On March 30th Reeve Consulting attended the World Conference on Sport and Environment which is organized every two years by the International Olympic Committee and the United Nations Environment Programme. The conference is designed to encourage strong social responsibility and reduce the impacts that sports events can have on the environment, particularly the Olympics.

This year the theme of the conference was ‘Innovation and Inspiration: Harnessing the Power of Sport for Change’. Reeve would like to note a few interesting points from the delegates of the conference:

Thomas Van Dyck, Senior Vice President – Financial Consultant, Senior Consulting Group RBC Wealth Management – SRI Wealth Management Group, USA delivered a compelling opening plenary presentation speaking to the critical importance of ethical and sustainable purchasing as a market mechanism to scale up a green and sustainability oriented economy.

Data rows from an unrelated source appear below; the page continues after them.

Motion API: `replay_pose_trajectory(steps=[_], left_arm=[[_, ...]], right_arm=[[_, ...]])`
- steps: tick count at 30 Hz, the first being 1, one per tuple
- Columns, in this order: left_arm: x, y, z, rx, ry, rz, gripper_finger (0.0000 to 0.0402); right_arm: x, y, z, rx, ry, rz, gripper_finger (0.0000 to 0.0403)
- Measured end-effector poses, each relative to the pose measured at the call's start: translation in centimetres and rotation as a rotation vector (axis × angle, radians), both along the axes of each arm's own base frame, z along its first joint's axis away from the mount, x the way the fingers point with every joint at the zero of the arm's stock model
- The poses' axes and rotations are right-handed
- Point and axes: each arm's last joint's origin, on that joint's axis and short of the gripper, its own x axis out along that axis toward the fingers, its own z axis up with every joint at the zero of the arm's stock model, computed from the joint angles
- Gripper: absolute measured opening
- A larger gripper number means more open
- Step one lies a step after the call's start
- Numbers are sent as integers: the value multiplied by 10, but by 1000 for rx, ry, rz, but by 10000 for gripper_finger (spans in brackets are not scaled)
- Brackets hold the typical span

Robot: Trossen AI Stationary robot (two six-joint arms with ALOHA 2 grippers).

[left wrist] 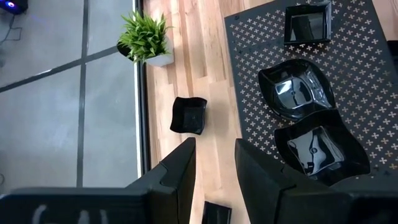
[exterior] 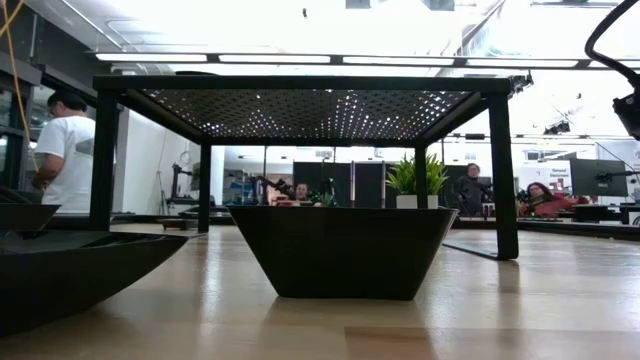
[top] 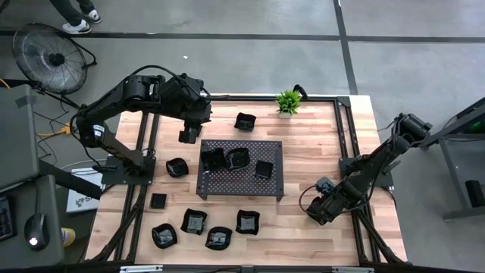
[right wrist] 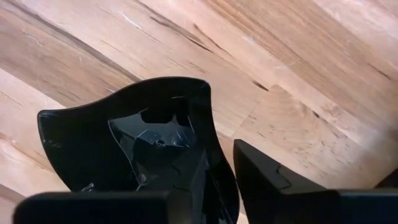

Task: Pick & Place Mini shaped plates
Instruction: Stack the distorted square plate on top of the distorted square plate on the shelf

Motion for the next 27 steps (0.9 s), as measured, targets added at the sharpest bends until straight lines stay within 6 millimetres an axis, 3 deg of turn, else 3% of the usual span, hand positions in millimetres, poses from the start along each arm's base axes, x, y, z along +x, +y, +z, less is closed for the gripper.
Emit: replay_pose_trajectory(steps=[14, 18, 27], left_arm=[[0, 0, 0, -12, -5, 14, 108], [0, 0, 0, -12, -5, 14, 108], [0, 0, 0, -16, -8, 20, 108]], right_arm=[[0, 0, 0, 3, -3, 6, 7], [1, 1, 2, 12, -1, 0, 3], [8, 7, 28, -3, -1, -2, 2]])
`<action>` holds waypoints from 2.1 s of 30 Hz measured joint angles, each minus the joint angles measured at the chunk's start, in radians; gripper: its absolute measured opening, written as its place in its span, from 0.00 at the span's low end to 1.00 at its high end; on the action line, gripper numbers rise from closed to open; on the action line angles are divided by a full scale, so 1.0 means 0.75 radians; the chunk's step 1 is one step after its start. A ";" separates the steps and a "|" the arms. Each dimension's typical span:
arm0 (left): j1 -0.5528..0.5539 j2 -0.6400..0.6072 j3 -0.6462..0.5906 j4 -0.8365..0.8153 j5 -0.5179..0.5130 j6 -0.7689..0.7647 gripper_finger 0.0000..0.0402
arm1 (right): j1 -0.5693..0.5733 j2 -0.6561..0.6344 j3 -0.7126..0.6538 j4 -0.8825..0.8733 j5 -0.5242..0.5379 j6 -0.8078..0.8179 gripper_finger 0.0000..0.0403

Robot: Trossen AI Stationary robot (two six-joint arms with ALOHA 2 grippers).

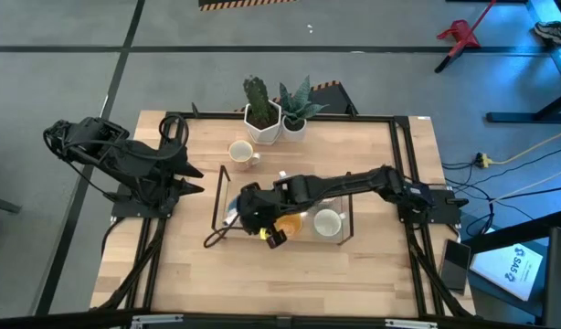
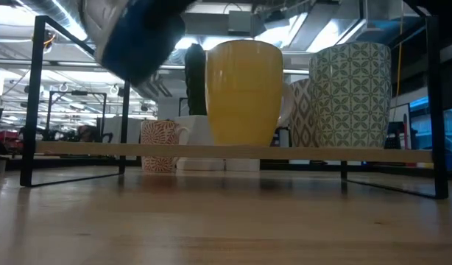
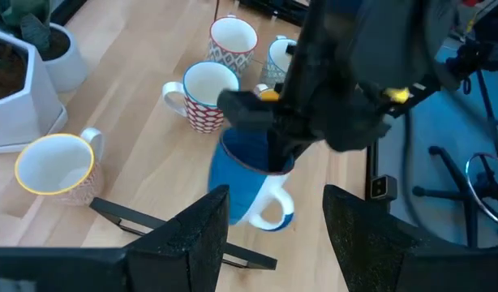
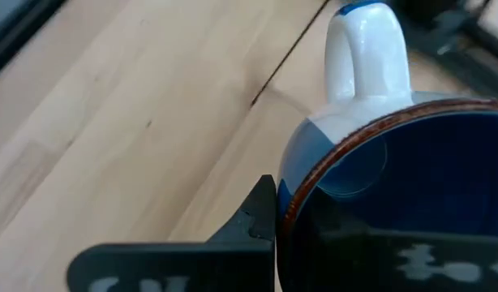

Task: Place coffee mugs
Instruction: Put the blue mug on the shelf

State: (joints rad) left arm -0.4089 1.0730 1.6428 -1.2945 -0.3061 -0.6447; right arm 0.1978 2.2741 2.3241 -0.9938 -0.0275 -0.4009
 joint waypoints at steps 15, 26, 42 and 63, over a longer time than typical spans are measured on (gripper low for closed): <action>0.000 0.000 0.000 -0.009 -0.046 0.035 0.48 | -0.022 0.104 0.001 -0.101 -0.047 -0.047 0.00; 0.000 0.000 0.000 -0.008 -0.060 0.035 0.48 | -0.028 0.104 0.001 -0.140 -0.087 -0.065 0.00; 0.000 0.000 0.000 -0.008 -0.060 0.035 0.48 | -0.020 0.116 0.002 -0.134 -0.163 -0.066 0.00; 0.000 0.000 0.000 -0.008 -0.061 0.036 0.48 | -0.019 0.116 0.002 -0.139 -0.164 -0.066 0.07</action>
State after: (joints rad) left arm -0.4088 1.0729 1.6428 -1.3006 -0.3519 -0.6178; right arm 0.1833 2.3611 2.3253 -1.0978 -0.1503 -0.4507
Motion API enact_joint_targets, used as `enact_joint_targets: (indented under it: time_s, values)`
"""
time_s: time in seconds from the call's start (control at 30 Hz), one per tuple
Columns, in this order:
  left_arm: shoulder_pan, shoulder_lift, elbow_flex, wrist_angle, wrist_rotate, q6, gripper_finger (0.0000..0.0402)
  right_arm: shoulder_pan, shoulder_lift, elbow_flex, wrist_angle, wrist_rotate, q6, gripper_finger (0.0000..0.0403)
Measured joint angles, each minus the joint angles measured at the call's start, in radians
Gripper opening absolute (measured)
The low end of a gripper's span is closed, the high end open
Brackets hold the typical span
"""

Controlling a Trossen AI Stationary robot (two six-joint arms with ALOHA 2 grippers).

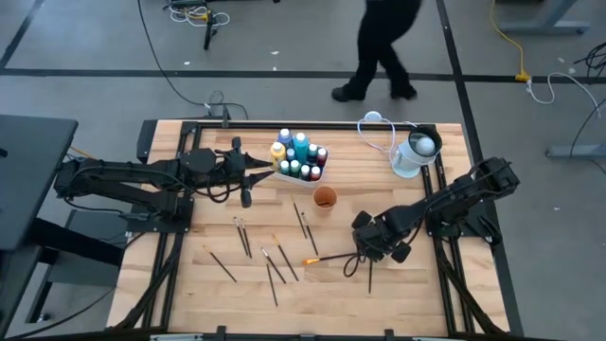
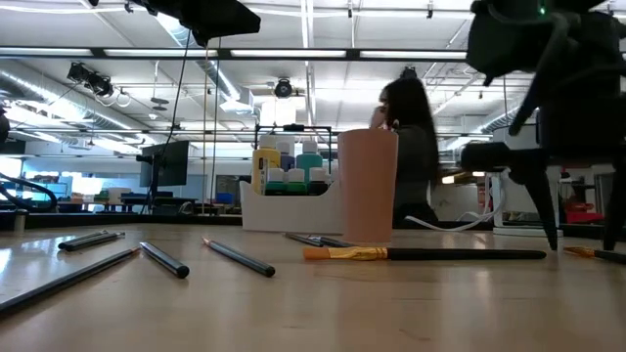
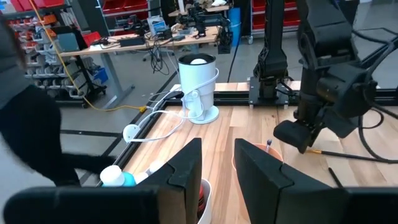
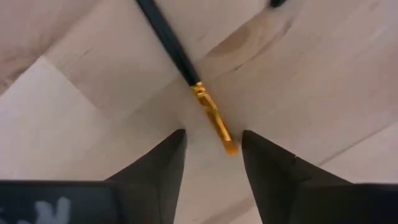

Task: Pick & Place Paint Supplies
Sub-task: Put the black paint brush into the orange cup

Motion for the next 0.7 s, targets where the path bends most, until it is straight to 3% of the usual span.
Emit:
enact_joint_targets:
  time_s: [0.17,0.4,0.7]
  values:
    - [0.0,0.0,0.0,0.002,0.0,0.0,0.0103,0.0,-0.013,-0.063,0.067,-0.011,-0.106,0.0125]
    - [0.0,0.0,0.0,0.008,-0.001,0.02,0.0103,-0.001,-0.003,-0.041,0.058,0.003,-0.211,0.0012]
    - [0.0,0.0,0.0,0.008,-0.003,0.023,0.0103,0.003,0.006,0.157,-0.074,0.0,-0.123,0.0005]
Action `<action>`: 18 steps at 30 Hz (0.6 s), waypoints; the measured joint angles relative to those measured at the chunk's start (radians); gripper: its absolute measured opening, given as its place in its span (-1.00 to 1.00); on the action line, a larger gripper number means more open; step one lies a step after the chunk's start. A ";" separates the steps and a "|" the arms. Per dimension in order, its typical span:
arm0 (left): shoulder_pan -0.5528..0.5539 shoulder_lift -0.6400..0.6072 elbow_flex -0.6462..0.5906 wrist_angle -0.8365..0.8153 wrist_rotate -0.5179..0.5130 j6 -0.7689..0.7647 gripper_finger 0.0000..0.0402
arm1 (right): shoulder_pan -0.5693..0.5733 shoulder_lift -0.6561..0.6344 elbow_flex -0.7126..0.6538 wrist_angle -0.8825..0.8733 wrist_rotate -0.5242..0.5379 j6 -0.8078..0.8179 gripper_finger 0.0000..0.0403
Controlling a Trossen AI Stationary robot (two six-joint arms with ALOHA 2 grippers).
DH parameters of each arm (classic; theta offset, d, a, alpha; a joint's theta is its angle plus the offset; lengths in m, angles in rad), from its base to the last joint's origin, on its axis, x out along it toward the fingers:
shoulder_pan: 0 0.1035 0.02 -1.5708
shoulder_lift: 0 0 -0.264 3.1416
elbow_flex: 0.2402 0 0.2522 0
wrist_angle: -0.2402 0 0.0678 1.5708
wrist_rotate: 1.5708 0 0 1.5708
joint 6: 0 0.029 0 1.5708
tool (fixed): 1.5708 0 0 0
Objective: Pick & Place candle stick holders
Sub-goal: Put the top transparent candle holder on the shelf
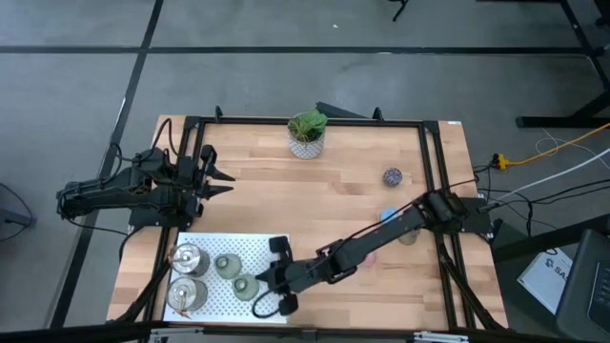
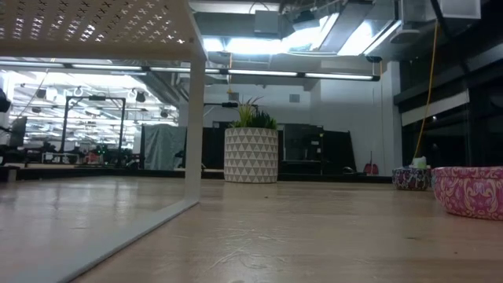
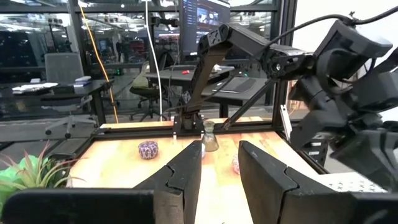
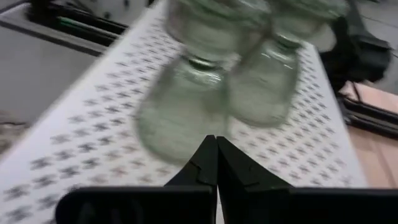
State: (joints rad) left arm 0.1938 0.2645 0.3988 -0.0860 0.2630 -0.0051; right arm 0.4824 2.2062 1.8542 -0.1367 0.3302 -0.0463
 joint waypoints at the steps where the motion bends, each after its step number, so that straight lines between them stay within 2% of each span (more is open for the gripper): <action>1: 0.000 0.000 0.000 0.000 0.000 0.000 -0.49 | -0.005 0.000 0.000 0.001 0.006 0.012 -1.00; 5: 0.000 0.000 0.000 0.000 0.000 0.000 -0.49 | -0.014 0.008 0.000 0.037 -0.020 0.049 -1.00; 11: 0.000 0.000 0.000 0.000 0.000 0.000 -0.49 | -0.010 0.049 0.000 0.163 -0.138 0.065 -1.00; 18: 0.000 0.000 0.000 0.000 0.000 0.000 -0.49 | -0.017 0.071 0.000 0.235 -0.148 0.063 -1.00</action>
State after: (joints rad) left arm 0.1940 0.2642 0.3988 -0.0860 0.2630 -0.0049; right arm 0.4655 2.2776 1.8542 0.0984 0.1818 0.0166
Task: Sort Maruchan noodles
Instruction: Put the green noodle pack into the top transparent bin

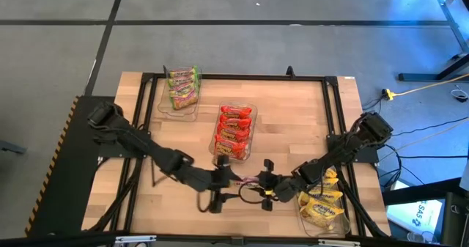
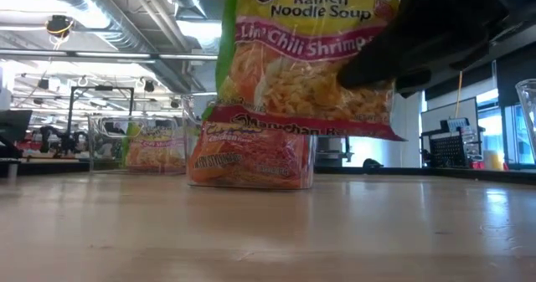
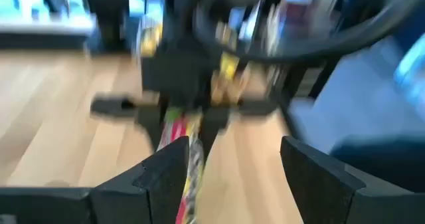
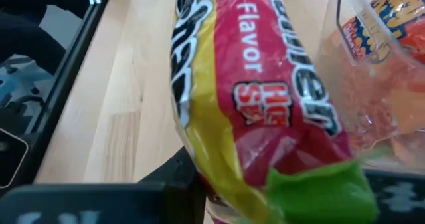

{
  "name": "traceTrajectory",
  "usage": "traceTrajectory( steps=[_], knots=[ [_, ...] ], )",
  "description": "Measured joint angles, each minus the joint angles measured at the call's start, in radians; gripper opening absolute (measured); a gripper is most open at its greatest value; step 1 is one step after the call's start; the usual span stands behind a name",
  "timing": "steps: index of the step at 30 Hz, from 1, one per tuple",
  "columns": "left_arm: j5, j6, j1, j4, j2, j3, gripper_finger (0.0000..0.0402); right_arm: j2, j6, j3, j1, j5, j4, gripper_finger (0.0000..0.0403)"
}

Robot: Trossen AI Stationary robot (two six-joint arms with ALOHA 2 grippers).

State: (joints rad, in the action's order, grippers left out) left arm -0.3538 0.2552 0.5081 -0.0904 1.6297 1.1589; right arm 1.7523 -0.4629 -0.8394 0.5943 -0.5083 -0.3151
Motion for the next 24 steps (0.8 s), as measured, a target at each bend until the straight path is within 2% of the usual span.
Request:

Ann Duffy, Corporate Sustainability Officer, Vancouver 2010, and David Stubbs, Head of Environment and Sustainable Development, London Organising Committee of the Olympic Games and Paralympic Games (LOCOG 2012) highlighted how purchasing is a central tenant of their overall strategies to advance zero waste, carbon neutral commitments and other sustainability priorities. Reeve worked closely with Vancouver 2010 on the development of their Buy Smart program and was happy to see this program being profiled in Ann’s presentation.

Hon. Gordon Campbell, Premier of the Province of British Columbia, was impressive as he highlighted the importance of investing in a green economy and that we need to act now on the issue of climate change. He painted an optimistic vision of how we can capitalize on investments in green technologies and infrastructure to build a stronger and more productive economy in BC and beyond. Reeve Consulting shares this vision and it’s great to hear the premier of BC showing leadership on an international platform.

The conference was a great opportunity to network with likeminded firms, organizations and individuals. A couple of our observations from the conference include:

  • sport management professionals and other major event representatives at the conference are clearly hungry for details on sustainable purchasing
  • many we spoke with were looking for more tangible examples of actual program implementation / challenges and success
  • many sessions were struggling to get started and finished on time as there was a thirst for networking and folks    were keen to continue conversations outside of the sessions
  • some question periods were quite limited, which in some cases, stifled some potentially interesting discussions
  • hopefully day two will begin really start to unpeel the implementation onion and move from discussion of plans and management systems to actual results

Reeve ‘Out and About’: The Sustainable Sport and Event Toolkit Workshop

Reeve participated this past Sunday, March 29th, in the Sustainable Sport and Event Toolkit (SSET) Workshop organized by the Vancouver Organizing Committee for the 2010 Winter Olympic and Paralympic Games (VANOC) and the International Academy of Sport Science and Technology (AISTS) as a pre-conference activity to the 8th World Conference on Sport and the Environment in Vancouver.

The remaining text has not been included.